Peru's Fujimori Visits Japan Seeking Aid to Counter Debt

EVEN though Alberto Fujimori is not yet officially president of Peru, he will nonetheless receive an audience next week with Emperor Akihito during a visit to Japan. This slip of protocol for an unofficial visit is not difficult for the Japanese as they welcome one of their own back to his ancestral country.

Mr. Fujimori, who was born of Japanese immigrants but says he was elected as a full-fledged Peruvian, will spend part of his five-day trip visiting his parents' hometown on the southern island of Kyushu, where he is already a local hero.

``People in Japan were so proud when Fujimori won,'' says Kensuke Ogata, a Peruvian-born Japanese citizen who heads a Peru-Japan friendship group.

``But in Peru, the ethnic Japanese are afraid of being blamed if Fujimori fails. They think the economy will not get better, no matter who is president.'' Older Peruvian-Japanese remember the anti-Japanese attacks in Peru before 1940, he says.

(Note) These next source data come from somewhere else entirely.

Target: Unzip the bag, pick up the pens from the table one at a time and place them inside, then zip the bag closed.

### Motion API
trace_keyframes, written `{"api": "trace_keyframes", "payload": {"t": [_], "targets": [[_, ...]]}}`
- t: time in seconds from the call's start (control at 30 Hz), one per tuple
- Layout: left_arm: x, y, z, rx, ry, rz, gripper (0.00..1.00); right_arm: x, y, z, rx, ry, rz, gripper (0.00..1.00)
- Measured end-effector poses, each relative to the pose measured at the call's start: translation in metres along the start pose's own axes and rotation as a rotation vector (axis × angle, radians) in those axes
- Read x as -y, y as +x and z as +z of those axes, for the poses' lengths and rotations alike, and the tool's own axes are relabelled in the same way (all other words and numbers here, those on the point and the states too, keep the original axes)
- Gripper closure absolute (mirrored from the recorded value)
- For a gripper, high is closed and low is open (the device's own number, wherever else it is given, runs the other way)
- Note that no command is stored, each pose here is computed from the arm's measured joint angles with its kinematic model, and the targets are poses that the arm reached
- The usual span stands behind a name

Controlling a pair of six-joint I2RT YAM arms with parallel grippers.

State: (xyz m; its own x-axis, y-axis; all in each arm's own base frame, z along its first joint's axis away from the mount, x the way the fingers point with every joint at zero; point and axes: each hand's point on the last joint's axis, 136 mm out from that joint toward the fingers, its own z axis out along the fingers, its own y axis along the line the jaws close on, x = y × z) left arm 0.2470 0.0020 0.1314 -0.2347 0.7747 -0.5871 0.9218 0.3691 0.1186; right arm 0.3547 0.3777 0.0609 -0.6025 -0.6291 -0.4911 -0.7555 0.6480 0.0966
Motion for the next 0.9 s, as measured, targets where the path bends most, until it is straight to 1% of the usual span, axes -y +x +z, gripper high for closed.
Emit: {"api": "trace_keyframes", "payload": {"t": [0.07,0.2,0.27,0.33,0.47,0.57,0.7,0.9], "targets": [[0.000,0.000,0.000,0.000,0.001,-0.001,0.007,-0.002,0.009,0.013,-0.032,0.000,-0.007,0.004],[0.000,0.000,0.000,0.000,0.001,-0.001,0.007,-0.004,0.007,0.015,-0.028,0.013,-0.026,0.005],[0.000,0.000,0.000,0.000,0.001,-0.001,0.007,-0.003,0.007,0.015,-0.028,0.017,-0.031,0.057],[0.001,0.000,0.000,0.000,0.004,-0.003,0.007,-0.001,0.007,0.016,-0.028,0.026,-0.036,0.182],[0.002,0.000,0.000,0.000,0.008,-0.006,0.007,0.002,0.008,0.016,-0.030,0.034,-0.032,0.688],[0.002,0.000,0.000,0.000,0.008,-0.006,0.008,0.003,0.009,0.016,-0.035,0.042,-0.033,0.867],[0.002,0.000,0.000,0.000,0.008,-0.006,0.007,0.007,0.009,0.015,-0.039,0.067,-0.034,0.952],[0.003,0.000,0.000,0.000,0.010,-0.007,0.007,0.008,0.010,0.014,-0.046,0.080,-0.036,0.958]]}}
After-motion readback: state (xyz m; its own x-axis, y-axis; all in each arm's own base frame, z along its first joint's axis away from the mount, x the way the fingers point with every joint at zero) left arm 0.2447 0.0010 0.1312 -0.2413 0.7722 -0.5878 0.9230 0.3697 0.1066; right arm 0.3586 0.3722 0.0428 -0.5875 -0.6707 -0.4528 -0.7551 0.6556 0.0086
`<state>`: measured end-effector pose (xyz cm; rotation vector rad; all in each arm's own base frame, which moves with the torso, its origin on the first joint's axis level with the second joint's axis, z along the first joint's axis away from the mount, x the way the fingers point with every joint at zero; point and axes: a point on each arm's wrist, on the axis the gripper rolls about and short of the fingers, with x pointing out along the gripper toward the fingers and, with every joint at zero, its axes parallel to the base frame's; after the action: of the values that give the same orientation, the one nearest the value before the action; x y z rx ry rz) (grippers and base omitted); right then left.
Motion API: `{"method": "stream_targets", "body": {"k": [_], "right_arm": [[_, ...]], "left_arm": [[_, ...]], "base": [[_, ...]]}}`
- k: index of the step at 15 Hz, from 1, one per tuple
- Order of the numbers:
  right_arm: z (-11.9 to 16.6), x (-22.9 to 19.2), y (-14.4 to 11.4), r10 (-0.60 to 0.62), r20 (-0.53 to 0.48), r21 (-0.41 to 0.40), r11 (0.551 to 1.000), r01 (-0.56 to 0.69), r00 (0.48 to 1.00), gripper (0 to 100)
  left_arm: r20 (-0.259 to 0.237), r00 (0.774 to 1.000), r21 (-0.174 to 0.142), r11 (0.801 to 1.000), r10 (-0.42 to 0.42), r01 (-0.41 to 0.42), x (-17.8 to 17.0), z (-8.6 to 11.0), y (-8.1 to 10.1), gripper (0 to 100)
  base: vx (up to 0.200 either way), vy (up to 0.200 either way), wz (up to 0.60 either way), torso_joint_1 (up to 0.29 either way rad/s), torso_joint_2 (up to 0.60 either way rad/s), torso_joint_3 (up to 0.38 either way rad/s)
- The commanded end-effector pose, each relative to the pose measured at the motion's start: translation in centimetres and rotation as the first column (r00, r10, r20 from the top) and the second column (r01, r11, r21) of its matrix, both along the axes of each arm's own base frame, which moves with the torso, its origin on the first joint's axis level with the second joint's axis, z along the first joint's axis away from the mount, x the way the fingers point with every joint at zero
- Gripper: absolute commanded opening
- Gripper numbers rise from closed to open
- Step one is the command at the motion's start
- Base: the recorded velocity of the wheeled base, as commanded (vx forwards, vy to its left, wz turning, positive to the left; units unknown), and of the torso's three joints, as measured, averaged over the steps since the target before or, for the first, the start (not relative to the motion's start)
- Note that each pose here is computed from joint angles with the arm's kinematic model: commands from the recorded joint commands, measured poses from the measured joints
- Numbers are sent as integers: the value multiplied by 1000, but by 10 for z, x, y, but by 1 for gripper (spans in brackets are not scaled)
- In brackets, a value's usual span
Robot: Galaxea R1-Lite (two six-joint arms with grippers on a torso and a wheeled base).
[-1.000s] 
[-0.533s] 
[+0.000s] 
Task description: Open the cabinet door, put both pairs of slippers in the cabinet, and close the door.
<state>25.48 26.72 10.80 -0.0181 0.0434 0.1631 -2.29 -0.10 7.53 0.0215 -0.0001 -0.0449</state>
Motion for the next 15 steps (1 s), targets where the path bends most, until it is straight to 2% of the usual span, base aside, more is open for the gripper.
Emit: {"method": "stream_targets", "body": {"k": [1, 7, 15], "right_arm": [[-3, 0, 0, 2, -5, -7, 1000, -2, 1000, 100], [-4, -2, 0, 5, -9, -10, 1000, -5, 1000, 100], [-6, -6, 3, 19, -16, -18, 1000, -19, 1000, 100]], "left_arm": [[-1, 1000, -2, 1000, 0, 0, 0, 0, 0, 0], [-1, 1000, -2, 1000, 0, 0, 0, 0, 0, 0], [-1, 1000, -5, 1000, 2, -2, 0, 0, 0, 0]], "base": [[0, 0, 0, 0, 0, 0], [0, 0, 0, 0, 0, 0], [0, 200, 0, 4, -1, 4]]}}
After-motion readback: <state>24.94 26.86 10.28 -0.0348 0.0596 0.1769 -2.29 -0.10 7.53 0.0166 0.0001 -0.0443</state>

But while he is being welcomed with open arms, Fujimori comes to Japan on bended knee, seeking hefty financial support for Peru's ailing economy.

Peru's population of some 21 million people is saddled with $20 billion in foreign debt and the third-highest inflation rate in Latin America. Per capita income is now close to $1,000 a year.

High expectations among Peruvians that Fujimori could deliver foreign assistance helped him in the June 10 election and is one reason behind his pre-inaugural tour of both Japan and the United States. Peru needs new loans to pay some $1.2 billion owed to the International Monetary Fund.

In public, at least, the Japanese Foreign Ministry has issued a warning that Peru would not receive special favors just because Fujimori comes from Japanese ancestry.

But, says Mitsuhiro Kagami, an expert on Peru at the government-linked Institute of Developing Economies, ``government officials have sentimental reasons to help a native son.'' One Japanese aid official traveled to Peru this week on a special mission.

At present, Japan ranks third behind the US and West Germany in aid to Peru. But three times since 1969, Japan has rescheduled its nearly $357 million in loans to Peru.

Since 1984, when Peru put a cap on repaying foreign loans, new Japanese investment has fallen sharply, despite its being home to the second largest group of Japanese immigrants (80,000) in Latin America after Brazil (800,000).

Recent US requests that Japan sharply increase aid to Latin America will make it easy for Japan to justify helping Fujimori, especially since Peru is on the frontline of the US war on drugs, says Mr. Kagami.

Peru is a targeted ``narcotic country,'' since the country's poor farmers harvest about 55 percent of the coca leaves that are used to make the cocaine that enters the US.

It is unclear just how rusty is Fujimori's ability to speak Japanese, and whether he will need a translator when talking to the Emperor.